Assigned task: Starting at the first line of the data below, repeat each line word for word up to and including the line with "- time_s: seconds".

Recorded data:
___
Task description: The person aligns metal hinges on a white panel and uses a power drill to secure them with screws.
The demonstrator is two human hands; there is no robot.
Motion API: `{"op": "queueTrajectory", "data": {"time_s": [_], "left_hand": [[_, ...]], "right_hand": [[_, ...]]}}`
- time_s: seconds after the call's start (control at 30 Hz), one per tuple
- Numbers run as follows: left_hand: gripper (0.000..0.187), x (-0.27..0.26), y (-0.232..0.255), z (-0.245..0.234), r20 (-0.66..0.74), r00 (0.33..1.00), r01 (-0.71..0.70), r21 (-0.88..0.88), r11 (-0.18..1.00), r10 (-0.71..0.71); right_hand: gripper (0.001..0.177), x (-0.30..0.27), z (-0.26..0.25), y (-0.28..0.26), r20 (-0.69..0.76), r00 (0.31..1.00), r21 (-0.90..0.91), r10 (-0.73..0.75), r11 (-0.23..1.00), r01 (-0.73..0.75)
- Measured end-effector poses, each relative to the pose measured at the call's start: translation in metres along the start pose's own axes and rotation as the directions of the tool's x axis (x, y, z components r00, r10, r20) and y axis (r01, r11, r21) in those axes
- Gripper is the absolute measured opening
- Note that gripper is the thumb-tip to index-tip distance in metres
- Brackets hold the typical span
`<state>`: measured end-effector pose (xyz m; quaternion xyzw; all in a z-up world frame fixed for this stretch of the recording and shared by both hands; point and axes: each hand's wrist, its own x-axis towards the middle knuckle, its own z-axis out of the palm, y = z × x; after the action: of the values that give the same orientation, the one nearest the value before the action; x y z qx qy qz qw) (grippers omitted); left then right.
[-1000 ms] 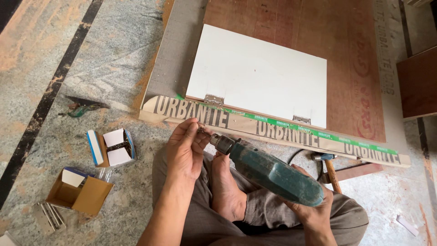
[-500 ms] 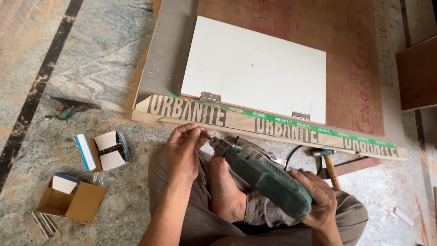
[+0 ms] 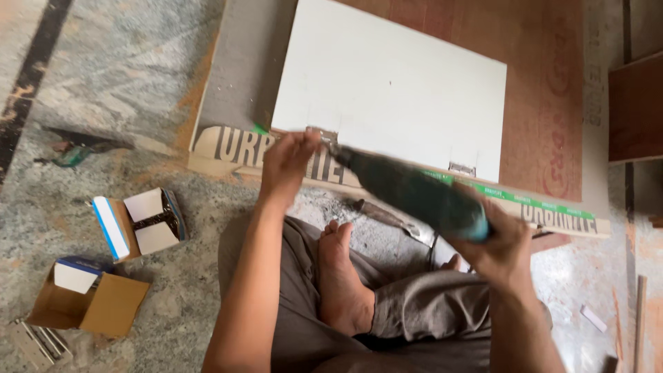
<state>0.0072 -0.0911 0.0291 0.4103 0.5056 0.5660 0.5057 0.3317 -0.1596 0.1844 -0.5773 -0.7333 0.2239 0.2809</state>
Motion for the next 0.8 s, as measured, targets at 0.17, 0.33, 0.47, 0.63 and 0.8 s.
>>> {"op": "queueTrajectory", "data": {"time_s": [0.17, 0.33, 0.47, 0.63, 0.8], "left_hand": [[0.011, 0.074, -0.036, -0.012, 0.071, 0.939, -0.342, 0.313, 0.886, 0.337], [0.001, 0.101, -0.094, -0.022, 0.090, 0.933, -0.329, 0.603, 0.727, 0.348], [0.005, 0.107, -0.103, -0.023, 0.045, 0.959, -0.242, 0.639, 0.730, 0.279], [0.004, 0.105, -0.099, -0.022, 0.074, 0.973, -0.206, 0.703, 0.681, 0.218], [0.002, 0.107, -0.096, -0.020, 0.073, 0.981, -0.174, 0.747, 0.642, 0.182]], "right_hand": [[0.065, 0.094, 0.008, -0.066, 0.072, 0.971, -0.198, -0.226, 0.951, 0.236], [0.056, 0.162, 0.033, -0.098, 0.289, 0.951, -0.335, -0.110, 0.919, 0.208], [0.052, 0.192, 0.046, -0.106, 0.370, 0.901, -0.361, -0.226, 0.859, 0.364], [0.053, 0.209, 0.058, -0.108, 0.418, 0.901, -0.481, -0.118, 0.812, 0.330], [0.054, 0.209, 0.061, -0.109, 0.427, 0.886, -0.445, -0.180, 0.812, 0.379]]}}
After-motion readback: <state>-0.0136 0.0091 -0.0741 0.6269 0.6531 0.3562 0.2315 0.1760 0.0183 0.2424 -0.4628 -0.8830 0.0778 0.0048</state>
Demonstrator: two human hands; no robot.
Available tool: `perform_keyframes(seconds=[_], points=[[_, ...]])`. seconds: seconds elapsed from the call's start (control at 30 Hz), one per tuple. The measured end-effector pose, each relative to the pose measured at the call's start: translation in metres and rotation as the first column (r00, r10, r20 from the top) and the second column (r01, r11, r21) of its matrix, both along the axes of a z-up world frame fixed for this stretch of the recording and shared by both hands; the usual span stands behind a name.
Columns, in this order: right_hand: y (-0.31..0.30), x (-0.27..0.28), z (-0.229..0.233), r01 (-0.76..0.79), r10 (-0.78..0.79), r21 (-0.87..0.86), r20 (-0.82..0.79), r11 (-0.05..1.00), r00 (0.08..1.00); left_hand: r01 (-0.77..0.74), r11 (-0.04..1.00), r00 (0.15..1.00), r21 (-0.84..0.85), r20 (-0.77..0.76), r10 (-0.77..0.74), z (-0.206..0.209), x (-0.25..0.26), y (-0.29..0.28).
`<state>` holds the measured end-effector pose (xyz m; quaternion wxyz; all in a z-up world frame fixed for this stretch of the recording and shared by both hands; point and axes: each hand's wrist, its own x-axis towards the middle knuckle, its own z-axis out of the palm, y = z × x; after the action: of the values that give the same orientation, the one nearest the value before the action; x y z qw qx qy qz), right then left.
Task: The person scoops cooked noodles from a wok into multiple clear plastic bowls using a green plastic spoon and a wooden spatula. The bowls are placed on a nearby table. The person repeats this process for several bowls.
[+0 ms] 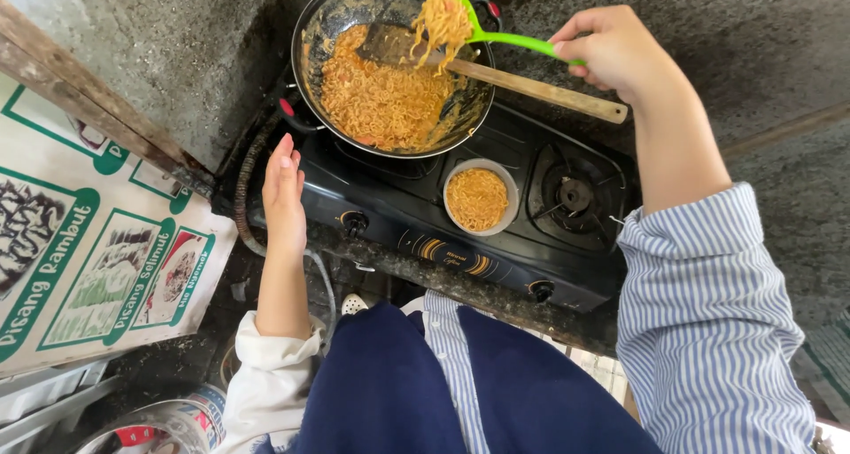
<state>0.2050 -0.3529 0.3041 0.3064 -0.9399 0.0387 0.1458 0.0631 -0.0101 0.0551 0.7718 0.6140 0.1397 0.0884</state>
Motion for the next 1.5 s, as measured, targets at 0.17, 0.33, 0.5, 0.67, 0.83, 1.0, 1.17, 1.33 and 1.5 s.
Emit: perform_keyframes(seconds=[0.17, 0.33, 0.5, 0.67, 0.83, 1.0, 1.17, 1.33, 1.5], points=[[0.007, -0.002, -0.013, 0.069, -0.071, -0.024, -0.091, 0.997, 0.993, 0.015, 1.0, 1.0, 0.001, -0.019, -0.015, 0.004, 0.001, -0.006], [-0.004, 0.004, -0.034, 0.088, -0.083, 0.042, -0.108, 0.995, 0.991, 0.029, 0.999, 0.999, 0.033, -0.03, -0.028, 0.006, 0.0, -0.007], [-0.005, -0.01, -0.004, 0.098, -0.1, -0.026, -0.103, 0.995, 0.99, 0.025, 0.999, 0.999, 0.026, -0.023, -0.024, 0.0, 0.004, -0.008], [-0.053, -0.016, 0.013, 0.123, -0.123, -0.004, -0.015, 0.992, 0.992, 0.035, 0.999, 0.999, -0.003, -0.022, -0.035, -0.001, 0.008, -0.013], [-0.105, -0.052, 0.037, 0.088, -0.09, 0.056, 0.031, 0.995, 0.995, 0.045, 0.999, 0.999, -0.031, -0.014, -0.045, -0.013, 0.013, -0.016], [-0.119, -0.101, 0.032, 0.13, -0.131, -0.049, -0.016, 0.99, 0.991, 0.051, 0.998, 0.998, -0.028, -0.043, -0.052, -0.026, 0.015, -0.019], [-0.138, -0.135, -0.082, 0.162, -0.163, -0.027, -0.058, 0.986, 0.985, 0.071, 0.997, 0.997, -0.032, 0.023, -0.07, -0.042, 0.009, -0.026], [-0.128, -0.171, -0.241, 0.188, -0.19, -0.128, 0.001, 0.974, 0.982, 0.092, 0.996, 0.994, -0.023, 0.053, -0.09, -0.054, 0.01, -0.032], [-0.103, -0.213, -0.288, 0.07, 0.323, -0.702, 0.411, 0.709, 0.852, 0.086, 0.993, 0.992, -0.078, -0.089, -0.093, -0.054, 0.011, -0.063]])
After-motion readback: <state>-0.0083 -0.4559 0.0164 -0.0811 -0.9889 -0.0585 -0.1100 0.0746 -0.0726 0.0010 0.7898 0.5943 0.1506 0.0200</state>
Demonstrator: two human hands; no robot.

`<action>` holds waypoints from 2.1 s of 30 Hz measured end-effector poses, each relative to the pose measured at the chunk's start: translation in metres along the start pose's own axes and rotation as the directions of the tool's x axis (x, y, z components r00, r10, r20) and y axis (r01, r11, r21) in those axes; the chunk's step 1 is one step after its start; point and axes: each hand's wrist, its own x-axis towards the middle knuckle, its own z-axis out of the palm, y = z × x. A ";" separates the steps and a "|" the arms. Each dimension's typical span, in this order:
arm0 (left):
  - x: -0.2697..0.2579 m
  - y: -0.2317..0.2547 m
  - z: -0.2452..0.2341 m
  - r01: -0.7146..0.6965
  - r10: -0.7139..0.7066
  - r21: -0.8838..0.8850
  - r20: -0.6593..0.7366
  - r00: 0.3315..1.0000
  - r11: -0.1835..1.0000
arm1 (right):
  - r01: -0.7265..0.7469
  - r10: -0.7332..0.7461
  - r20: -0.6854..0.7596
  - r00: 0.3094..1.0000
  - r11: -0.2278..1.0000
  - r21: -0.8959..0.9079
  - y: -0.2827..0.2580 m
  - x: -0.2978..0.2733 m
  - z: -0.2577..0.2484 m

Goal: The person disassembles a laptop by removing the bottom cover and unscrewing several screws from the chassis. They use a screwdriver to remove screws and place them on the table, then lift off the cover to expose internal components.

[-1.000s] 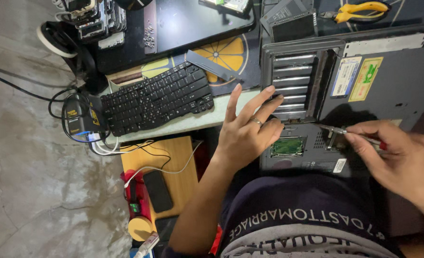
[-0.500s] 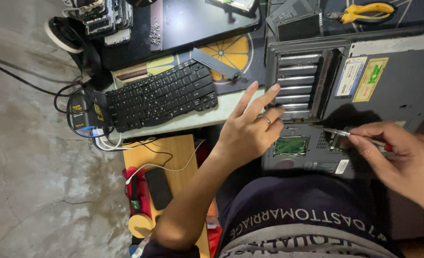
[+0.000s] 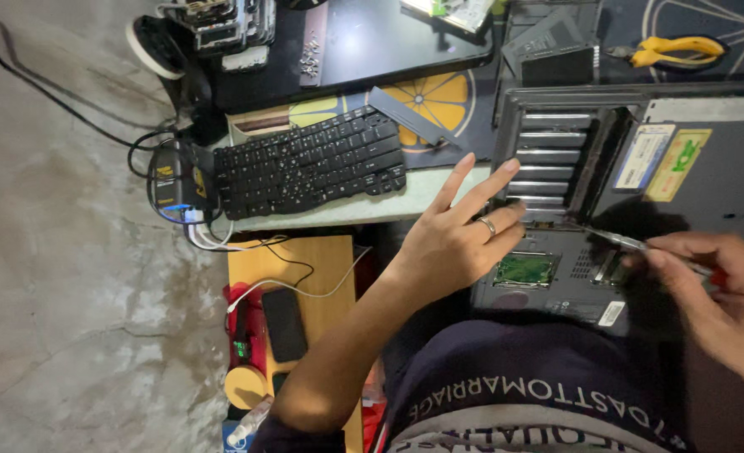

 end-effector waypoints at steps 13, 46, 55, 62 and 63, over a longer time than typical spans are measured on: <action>-0.040 -0.165 -0.035 0.624 -0.592 -0.040 -0.367 0.717 0.780 | -0.015 0.016 -0.011 1.000 0.999 0.046 0.031 -0.011 0.002; -0.032 -0.222 -0.055 0.789 -0.738 0.142 -0.285 0.611 0.598 | -0.064 0.071 -0.076 0.995 0.994 0.084 -0.016 -0.003 0.015; -0.029 -0.200 -0.054 0.735 -0.655 0.261 -0.336 0.677 0.626 | 0.050 -0.048 -0.089 0.995 0.999 0.019 -0.036 0.007 0.016; -0.035 -0.175 -0.053 0.727 -0.651 0.110 -0.371 0.663 0.678 | 0.019 -0.014 -0.082 0.997 0.998 0.058 -0.038 0.010 0.019; -0.034 -0.172 -0.052 0.725 -0.653 0.082 -0.376 0.658 0.683 | 0.031 -0.027 -0.091 0.996 0.999 0.043 -0.039 0.011 0.020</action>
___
Solution below:
Task description: The person aligns metal hinges on a white panel and uses a power drill to secure them with screws.
The demonstrator is two human hands; there is no robot.
Motion API: `{"op": "queueTrajectory", "data": {"time_s": [_], "left_hand": [[_, ...]], "right_hand": [[_, ...]]}}`
- time_s: seconds after the call's start (control at 30 Hz), one per tuple

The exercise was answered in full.